=== Section Start ===

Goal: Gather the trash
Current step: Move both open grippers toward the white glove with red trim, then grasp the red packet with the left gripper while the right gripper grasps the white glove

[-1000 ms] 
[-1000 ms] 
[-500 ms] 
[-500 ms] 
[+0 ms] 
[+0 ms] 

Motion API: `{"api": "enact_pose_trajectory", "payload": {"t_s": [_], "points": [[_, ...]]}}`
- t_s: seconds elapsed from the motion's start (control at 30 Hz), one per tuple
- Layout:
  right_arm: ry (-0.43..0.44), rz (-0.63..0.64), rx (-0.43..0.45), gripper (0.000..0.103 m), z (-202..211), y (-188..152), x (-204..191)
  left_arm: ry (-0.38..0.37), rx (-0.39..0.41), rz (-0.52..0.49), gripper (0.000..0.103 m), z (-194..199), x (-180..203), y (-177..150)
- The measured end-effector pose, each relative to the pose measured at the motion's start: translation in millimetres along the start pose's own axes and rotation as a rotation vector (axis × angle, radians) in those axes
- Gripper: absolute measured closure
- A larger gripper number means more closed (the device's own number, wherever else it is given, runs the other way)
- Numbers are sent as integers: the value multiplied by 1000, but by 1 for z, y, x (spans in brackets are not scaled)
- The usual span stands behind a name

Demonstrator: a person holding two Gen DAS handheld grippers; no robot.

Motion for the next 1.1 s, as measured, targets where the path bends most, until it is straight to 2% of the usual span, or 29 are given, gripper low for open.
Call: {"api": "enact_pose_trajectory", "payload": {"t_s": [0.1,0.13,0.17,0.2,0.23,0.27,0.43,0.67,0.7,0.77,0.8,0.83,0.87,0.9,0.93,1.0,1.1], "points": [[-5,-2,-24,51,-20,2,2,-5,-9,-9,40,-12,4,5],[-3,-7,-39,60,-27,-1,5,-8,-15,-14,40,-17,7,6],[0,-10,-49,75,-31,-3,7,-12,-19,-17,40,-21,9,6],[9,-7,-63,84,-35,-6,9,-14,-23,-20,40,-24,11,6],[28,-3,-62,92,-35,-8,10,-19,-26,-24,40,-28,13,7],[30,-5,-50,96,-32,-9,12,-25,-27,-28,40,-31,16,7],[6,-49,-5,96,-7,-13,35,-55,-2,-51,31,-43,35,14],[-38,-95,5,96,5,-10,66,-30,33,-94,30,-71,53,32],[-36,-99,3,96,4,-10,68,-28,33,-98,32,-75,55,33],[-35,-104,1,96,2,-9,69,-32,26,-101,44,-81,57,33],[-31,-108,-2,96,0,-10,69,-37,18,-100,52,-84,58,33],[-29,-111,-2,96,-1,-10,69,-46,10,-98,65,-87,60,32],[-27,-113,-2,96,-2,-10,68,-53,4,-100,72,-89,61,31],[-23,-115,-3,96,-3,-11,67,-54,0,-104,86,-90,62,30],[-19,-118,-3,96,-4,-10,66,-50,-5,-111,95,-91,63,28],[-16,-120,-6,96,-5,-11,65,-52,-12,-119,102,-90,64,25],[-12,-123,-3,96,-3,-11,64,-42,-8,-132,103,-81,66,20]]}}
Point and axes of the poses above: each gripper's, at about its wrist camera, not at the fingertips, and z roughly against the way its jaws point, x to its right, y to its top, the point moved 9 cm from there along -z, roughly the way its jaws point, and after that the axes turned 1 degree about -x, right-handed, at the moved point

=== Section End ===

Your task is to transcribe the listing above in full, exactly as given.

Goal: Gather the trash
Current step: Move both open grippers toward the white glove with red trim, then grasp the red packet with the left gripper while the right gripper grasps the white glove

[-1000 ms] 
[-1000 ms] 
[-500 ms] 
[-500 ms] 
[+0 ms] 
[+0 ms] 

Motion API: `{"api": "enact_pose_trajectory", "payload": {"t_s": [_], "points": [[_, ...]]}}`
- t_s: seconds elapsed from the motion's start (control at 30 Hz), one per tuple
- Layout:
  right_arm: ry (-0.43..0.44), rz (-0.63..0.64), rx (-0.43..0.45), gripper (0.000..0.103 m), z (-202..211), y (-188..152), x (-204..191)
  left_arm: ry (-0.38..0.37), rx (-0.39..0.41), rz (-0.52..0.49), gripper (0.000..0.103 m), z (-194..199), x (-180..203), y (-177..150)
- The measured end-effector pose, each relative to the pose measured at the motion's start: translation in millimetres along the start pose's own axes and rotation as a rotation vector (axis × angle, radians) in those axes
- Gripper: absolute measured closure
- A larger gripper number means more closed (the device's own number, wherever else it is given, runs the other way)
- Numbers are sent as integers: the value multiplied by 1000, but by 1 for z, y, x (spans in brackets are not scaled)
- The usual span stands behind a name

Demonstrator: a person holding two Gen DAS handheld grippers; no robot.

Motion for the next 1.1 s, as measured, targets where the path bends most, until it is straight to 2% of the usual span, or 29 are given, gripper low for open.
Call: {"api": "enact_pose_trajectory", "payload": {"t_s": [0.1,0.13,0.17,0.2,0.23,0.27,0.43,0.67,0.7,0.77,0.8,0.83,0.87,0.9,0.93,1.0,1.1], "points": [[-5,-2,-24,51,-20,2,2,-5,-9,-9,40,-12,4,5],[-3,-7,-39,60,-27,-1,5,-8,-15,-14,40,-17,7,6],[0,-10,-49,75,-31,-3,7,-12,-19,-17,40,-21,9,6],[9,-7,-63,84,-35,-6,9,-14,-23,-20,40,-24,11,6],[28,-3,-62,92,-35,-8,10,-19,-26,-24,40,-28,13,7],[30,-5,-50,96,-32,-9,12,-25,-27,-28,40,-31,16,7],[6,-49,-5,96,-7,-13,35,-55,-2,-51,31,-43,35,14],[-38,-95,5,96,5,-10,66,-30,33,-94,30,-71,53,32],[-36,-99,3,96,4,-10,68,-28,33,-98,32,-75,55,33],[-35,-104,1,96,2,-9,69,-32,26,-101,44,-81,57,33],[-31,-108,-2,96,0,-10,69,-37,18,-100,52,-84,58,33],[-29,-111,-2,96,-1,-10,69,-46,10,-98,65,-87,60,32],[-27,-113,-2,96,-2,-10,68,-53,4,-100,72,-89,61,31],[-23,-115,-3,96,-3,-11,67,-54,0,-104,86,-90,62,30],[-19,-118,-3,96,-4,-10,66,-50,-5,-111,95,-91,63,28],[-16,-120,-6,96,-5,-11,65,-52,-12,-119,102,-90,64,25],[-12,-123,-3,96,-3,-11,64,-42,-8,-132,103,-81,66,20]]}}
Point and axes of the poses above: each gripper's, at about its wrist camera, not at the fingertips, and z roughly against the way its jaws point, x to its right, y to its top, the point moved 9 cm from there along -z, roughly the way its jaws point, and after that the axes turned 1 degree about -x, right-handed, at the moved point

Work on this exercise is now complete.